[SOLVED] Metal compute shaders threadgroup & threadExecutionWidth

Metal compute shaders threadgroup & threadExecutionWidth

Can someone explain in simple terms what threadgroup conceptually is in Metal compute shaders and other terms such as SIMD group, threadExecutionWidth (wavefront)? I read the docs but am more confused. For instance, if I have a 1024x1024 image, how many threadgroups can I have, how can I map thread to each pixel, how many can run concurrently, etc.? I can't find WWDC video describing compute shaders and these concepts.

Solution

A threadgroup is a group of threads that work together to solve a certain (sub)problem. You can have a maximum of 512 or 1024 threads in a threadgroup (depending on the device you're using).

The threadExecutionWidth is the size of the SIMD groups used. It's typically 32, meaning each SIMD group has 32 threads in it. For optimal performance, the number of threads in your threadgroup should be a multiple of threadExecutionWidth. (This is indeed what others call the wavefront or warp.)

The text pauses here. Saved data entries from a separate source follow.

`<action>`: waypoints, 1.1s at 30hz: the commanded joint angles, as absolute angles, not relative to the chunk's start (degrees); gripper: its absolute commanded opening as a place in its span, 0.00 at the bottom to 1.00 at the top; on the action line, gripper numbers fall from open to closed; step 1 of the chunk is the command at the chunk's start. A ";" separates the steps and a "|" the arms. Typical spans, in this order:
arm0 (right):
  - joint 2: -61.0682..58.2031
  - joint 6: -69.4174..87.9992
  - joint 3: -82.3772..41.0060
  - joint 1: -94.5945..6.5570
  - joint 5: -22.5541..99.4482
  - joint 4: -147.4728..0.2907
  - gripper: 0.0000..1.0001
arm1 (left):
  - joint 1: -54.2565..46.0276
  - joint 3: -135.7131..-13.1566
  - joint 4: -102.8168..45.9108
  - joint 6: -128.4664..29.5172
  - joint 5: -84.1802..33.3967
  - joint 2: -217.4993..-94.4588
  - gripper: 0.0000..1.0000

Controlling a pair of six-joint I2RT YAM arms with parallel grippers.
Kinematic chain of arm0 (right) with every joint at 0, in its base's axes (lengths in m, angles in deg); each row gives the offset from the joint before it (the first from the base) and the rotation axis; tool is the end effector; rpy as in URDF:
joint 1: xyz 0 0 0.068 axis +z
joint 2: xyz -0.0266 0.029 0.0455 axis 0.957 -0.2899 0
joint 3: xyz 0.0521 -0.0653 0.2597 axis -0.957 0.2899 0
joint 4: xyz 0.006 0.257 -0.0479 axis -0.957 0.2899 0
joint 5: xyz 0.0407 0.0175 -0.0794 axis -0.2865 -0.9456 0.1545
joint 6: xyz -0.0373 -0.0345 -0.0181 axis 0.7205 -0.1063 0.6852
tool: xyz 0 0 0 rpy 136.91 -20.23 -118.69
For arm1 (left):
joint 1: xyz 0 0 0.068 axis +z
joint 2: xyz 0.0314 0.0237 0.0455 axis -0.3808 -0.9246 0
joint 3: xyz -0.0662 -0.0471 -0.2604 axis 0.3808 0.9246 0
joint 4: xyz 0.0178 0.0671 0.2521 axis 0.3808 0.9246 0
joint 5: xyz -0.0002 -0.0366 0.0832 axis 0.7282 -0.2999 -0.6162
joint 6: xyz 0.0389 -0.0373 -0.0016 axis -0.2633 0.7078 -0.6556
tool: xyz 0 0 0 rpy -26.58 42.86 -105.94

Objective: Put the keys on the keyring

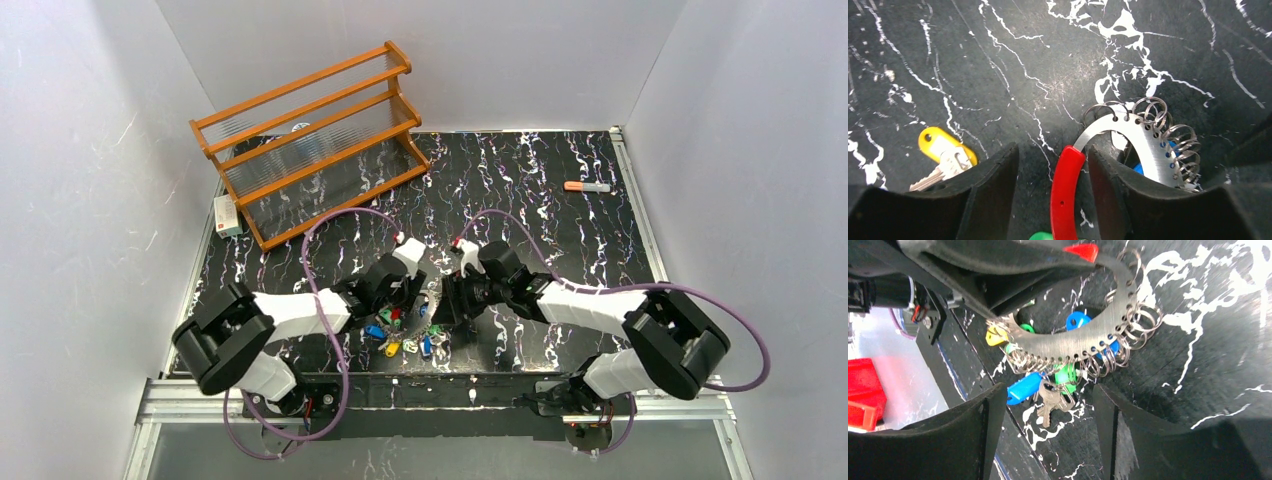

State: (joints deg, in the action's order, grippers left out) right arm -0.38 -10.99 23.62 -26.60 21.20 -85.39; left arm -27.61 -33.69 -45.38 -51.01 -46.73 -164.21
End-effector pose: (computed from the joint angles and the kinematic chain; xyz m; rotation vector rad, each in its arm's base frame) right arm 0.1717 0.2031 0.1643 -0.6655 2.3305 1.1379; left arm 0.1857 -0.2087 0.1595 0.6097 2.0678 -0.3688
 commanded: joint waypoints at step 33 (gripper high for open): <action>-5.97 -17.86 26.30 -34.74 10.57 -98.28 0.30 | -26.92 -8.07 -63.33 -42.16 -34.49 -127.78 0.59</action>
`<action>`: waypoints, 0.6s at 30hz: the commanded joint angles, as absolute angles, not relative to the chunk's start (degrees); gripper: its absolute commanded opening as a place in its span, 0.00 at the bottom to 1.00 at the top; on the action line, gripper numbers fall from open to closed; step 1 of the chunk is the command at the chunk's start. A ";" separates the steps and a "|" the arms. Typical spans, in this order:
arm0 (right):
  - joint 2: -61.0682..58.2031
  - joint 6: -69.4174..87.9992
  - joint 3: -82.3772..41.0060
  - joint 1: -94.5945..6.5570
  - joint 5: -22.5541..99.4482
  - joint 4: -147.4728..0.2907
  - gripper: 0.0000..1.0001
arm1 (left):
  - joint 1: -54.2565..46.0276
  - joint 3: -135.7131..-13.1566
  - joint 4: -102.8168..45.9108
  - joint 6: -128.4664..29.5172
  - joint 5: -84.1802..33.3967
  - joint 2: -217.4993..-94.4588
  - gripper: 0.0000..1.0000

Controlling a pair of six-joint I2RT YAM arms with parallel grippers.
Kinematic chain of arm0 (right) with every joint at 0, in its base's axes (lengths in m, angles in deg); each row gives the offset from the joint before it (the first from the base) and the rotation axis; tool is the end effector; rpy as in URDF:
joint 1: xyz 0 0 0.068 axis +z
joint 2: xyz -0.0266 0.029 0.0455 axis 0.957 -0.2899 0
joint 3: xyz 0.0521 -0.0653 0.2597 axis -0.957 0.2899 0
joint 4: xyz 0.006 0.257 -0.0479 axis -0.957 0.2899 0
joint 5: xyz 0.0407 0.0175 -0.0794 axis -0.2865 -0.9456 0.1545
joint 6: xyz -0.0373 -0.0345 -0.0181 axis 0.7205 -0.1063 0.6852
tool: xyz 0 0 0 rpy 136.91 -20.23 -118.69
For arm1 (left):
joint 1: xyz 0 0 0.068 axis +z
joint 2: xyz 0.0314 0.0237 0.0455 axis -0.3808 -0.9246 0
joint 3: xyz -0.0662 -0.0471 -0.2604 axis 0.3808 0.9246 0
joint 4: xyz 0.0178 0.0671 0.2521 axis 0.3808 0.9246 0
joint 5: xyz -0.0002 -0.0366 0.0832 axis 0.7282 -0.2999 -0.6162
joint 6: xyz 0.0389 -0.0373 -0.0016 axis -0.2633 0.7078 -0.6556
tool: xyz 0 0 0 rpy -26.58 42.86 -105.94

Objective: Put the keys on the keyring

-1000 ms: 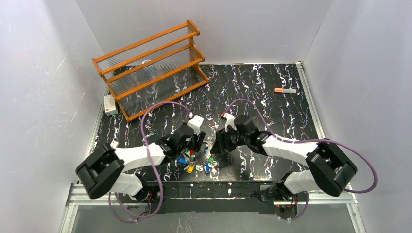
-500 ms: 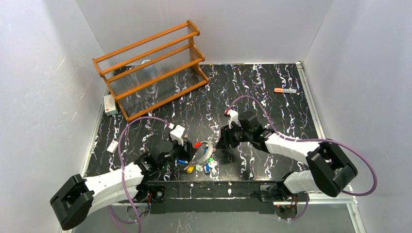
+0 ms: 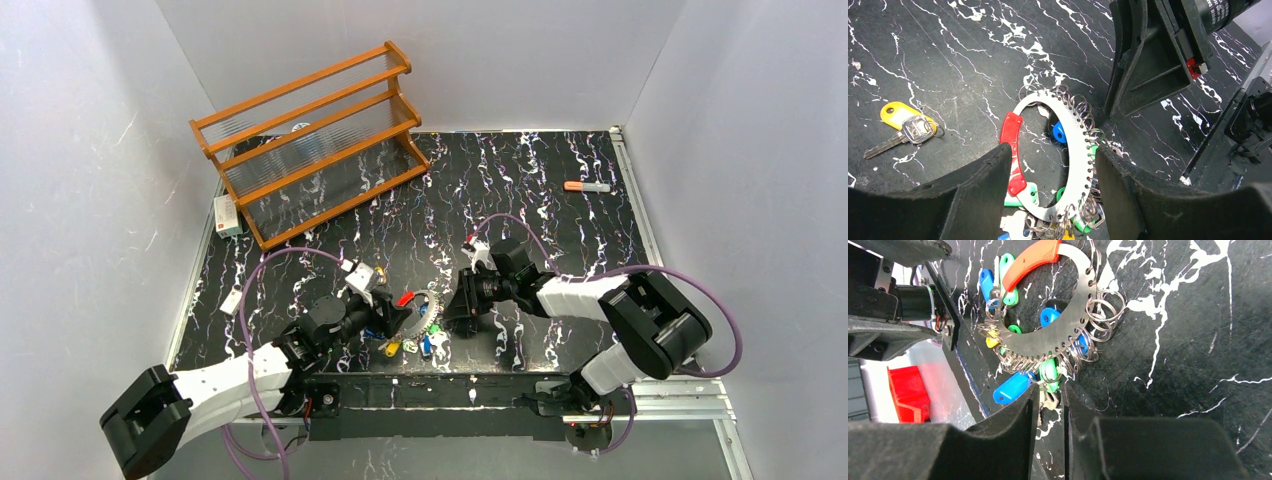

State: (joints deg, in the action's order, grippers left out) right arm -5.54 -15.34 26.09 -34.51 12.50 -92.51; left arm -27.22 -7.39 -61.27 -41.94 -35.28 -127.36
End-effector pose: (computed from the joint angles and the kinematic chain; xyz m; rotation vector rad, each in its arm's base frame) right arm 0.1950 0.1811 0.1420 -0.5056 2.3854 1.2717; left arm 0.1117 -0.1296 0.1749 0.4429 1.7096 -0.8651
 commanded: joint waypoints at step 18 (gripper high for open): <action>-11.25 -19.24 24.07 -34.66 16.32 -99.20 0.31 | -26.97 -6.93 -65.44 -39.58 -36.44 -129.31 0.57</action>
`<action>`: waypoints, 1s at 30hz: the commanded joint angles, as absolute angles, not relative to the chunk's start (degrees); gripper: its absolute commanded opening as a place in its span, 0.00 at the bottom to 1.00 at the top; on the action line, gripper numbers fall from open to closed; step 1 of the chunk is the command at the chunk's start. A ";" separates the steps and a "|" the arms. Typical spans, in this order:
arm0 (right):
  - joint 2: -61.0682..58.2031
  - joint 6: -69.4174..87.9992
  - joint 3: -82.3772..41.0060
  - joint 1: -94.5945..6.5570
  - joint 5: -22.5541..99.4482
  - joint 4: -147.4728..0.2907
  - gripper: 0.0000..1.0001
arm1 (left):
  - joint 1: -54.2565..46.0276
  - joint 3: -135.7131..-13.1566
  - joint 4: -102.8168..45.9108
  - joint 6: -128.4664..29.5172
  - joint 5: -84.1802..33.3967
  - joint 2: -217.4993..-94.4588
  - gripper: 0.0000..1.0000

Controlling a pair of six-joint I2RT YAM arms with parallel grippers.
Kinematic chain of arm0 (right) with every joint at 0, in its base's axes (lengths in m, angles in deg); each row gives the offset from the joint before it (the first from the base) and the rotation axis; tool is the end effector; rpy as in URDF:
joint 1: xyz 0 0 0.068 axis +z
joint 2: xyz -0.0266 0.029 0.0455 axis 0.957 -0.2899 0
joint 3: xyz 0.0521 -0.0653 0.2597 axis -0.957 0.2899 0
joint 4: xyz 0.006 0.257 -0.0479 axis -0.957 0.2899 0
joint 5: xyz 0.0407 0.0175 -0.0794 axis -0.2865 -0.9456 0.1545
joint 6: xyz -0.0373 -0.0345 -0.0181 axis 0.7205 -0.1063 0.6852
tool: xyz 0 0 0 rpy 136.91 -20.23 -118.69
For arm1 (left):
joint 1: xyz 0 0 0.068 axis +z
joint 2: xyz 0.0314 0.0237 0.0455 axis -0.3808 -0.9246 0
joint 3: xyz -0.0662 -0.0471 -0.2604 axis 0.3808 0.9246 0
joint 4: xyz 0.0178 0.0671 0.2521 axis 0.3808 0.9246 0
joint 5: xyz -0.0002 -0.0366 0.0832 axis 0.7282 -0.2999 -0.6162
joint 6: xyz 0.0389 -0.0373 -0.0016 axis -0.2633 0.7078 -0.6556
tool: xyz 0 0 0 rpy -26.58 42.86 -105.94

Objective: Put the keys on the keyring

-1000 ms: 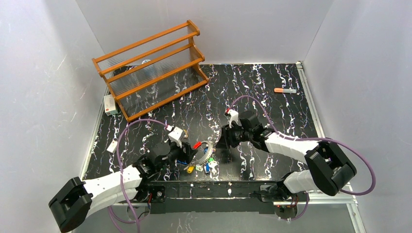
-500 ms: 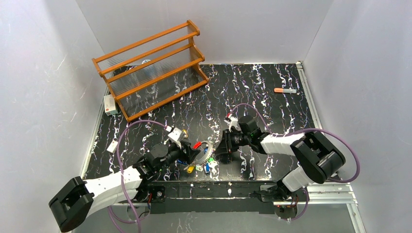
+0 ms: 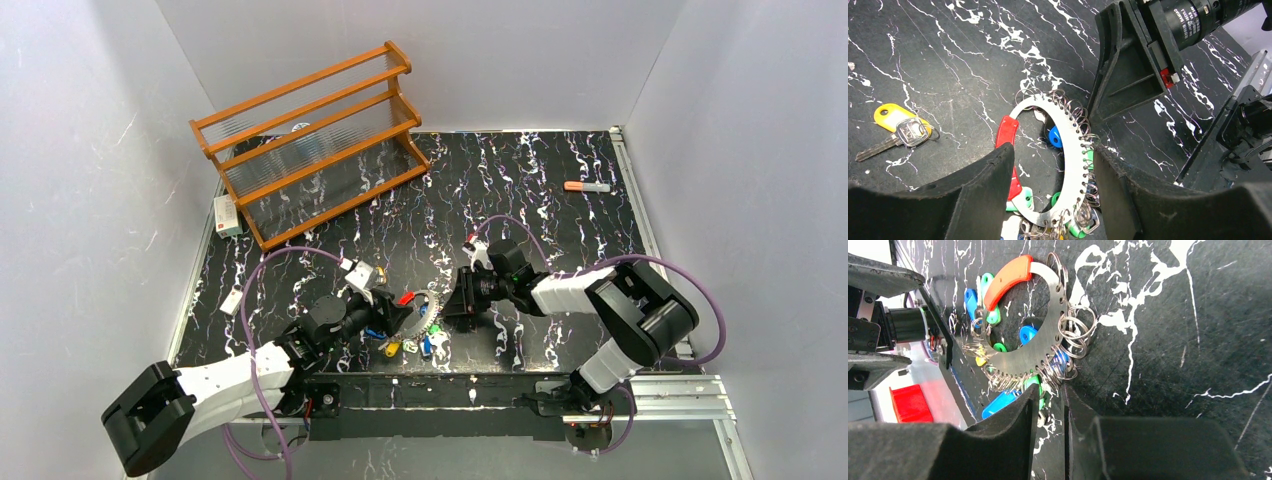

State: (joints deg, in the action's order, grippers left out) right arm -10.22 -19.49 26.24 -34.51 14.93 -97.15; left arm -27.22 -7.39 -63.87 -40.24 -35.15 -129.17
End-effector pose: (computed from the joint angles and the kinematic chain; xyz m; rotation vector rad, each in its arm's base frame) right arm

If you have a 1024x1024 image and you want one thread to process one pixel, and the maximum threadgroup size is 512, then you can create a grid of 1024x1024 threads that consists of 32x64 threadgroups of size 32x16 (i.e. 512).

But really, you can divide up the threads however you want. You could also have a grid of 2x1024 threadgroups of size 512x1, or whatever.